Едва они ушли, я вскочила, оделась и пошла пешком в деревню. Туда верст двадцать, дорога заметенная. Попросила подвезти каких-то попутных мужиков. Куда там. Сами едут пустые, а не оглянутся даже.
Думала, ни за что не дойти. Начало темнеть, шла под конец как во сне перед глазами мечется белое, завивает воронки сухой снежок, заметает следы полозьев, вот-вот след пропадет, и я осталась среди поля – ни столбов, ни деревца, одни голые кусты да обледенелые кочки чухонского болота.
Ночью дотащилась до первых домов. Окна темные, ни огонька, ни души, только собаки осипшие на морозе задыхаются, давятся со злости.

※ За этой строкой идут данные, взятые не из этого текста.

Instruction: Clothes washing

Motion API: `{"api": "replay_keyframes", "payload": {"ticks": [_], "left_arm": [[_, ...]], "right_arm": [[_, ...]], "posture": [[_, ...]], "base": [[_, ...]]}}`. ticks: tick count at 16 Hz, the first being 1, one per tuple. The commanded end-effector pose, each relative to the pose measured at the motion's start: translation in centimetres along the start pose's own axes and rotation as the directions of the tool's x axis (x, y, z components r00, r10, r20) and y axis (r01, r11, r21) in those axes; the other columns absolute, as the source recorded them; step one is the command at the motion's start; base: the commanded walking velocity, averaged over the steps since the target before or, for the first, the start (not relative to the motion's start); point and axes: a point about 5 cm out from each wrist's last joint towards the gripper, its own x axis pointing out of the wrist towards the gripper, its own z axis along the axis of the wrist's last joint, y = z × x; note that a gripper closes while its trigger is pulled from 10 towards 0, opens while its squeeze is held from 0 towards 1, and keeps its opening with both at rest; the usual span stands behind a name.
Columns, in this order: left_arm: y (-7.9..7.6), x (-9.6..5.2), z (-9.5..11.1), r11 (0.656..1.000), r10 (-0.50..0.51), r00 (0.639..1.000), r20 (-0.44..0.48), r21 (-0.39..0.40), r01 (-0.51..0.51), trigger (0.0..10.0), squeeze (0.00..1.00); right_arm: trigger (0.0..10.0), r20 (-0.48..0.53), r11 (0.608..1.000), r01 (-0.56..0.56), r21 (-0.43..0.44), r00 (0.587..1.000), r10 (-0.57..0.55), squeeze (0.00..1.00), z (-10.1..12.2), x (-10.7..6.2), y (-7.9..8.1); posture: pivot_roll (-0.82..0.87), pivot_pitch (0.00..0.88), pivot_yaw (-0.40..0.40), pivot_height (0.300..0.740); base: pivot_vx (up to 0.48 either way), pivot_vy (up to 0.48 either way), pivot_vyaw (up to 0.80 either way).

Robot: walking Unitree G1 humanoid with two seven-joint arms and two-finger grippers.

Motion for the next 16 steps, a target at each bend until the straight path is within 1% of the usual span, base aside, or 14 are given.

Постучалась в одно окошко, меня послали по-русски, прошла еще, постучалась в другое, меня обругали по-чухонски, народ приветливый, того гляди замерзнешь под окнами. Прошла всю деревню. Все по собачьему лаю слышали, как я прошла улицу из конца в конец и пошла обратно, и только тогда кого-то любопытство взяло. Выглянул из ворот какой-то косматый, дождался, пока я подойду, назвал меня дурой, это уж ласково было после того, что я наслушалась под окнами, и, главное, объяснил, что свадьба идет в баронском имении, а не в деревне. А где имение? "Да сожгли, конечно!" сказал он и ушел, захлопнув калитку, однако перед тем махнул рукой в какую-то сторону. Я туда и поплелась по следам, перешла по льду через речку и пошла-пошла в горку и разглядела – деревья стоят четырехугольником без снега, черные, обугленные деревья. Потом фундамент разглядела, где ветер сдул снег с черных кирпичей.
Обыкновенно трубы остаются – а тут труб не было, но я догадалась, это баронское имение, услышала пьяную гармошку и скоро нашла и самую гулянку по случаю свадьбы, мужики все в солдатском, бабы и девки толпятся в сарае-сушилке, дым столбом от махры, свету только в двух концах, в одном углу поют одно, в другом – другое, и гармонист пьяной мордой на мехи падает и тянет что попало, вразброд. Два пожилых солдата топчутся, схватившись за руки, думая, что пляшут, счастливо пьяные, полюбуются-полюбуются друг на друга и поцелуются с размаху, наглядеться не могут. Наверное, празднуют, что отделались от войны, от фронта, от старого режима и вот опять очутились в родной деревне, выпили, напились, третий день пьют и на чьей-то свадьбе пляшут.